Problem requirements - Every line from the one with "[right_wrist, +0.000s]" through the end of the material below, both ends included, should be transcribed exactly, without pictures.

=-=-=-=-=

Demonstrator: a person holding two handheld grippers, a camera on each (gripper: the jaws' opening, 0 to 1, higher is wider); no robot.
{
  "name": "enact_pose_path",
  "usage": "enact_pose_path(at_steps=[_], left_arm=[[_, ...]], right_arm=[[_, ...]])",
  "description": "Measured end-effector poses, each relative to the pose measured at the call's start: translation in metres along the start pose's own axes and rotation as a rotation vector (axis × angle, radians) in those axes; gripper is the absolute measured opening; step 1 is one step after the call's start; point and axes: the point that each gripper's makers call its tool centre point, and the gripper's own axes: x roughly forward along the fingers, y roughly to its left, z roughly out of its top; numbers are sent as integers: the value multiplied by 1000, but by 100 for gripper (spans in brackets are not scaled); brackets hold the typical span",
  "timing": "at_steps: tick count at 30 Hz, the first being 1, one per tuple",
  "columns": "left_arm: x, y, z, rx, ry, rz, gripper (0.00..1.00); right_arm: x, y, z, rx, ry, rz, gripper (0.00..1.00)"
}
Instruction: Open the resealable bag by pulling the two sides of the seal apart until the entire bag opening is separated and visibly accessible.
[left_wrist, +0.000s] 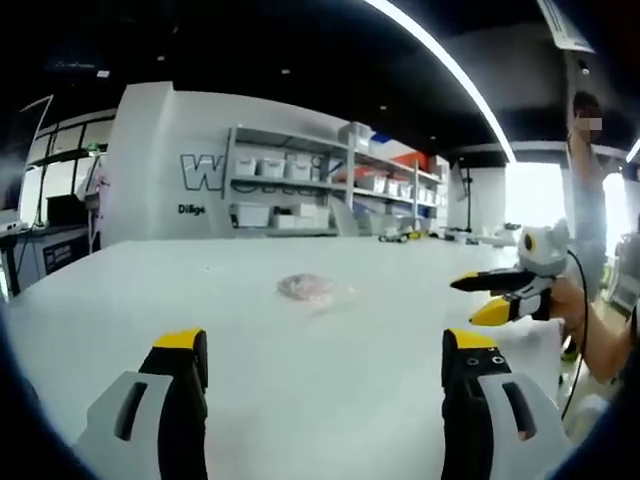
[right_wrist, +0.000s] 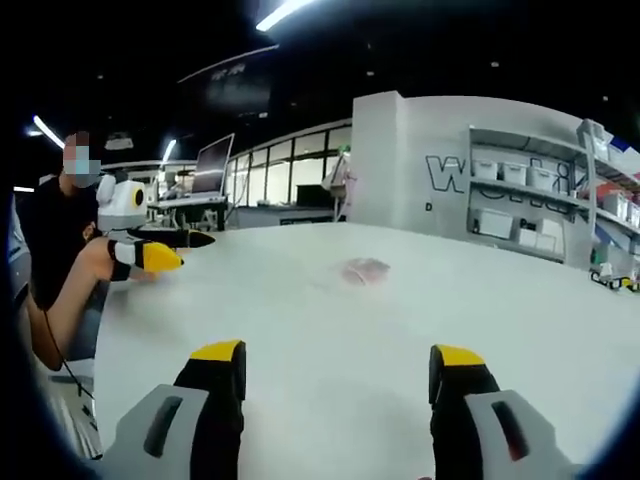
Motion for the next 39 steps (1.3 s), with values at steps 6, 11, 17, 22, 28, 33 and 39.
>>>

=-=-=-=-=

Output below -
[right_wrist, +0.000s] 
Motion for the next 39 steps (1.3 s), with values at steps 6, 11, 17, 22, 28, 33 and 39.
>>>

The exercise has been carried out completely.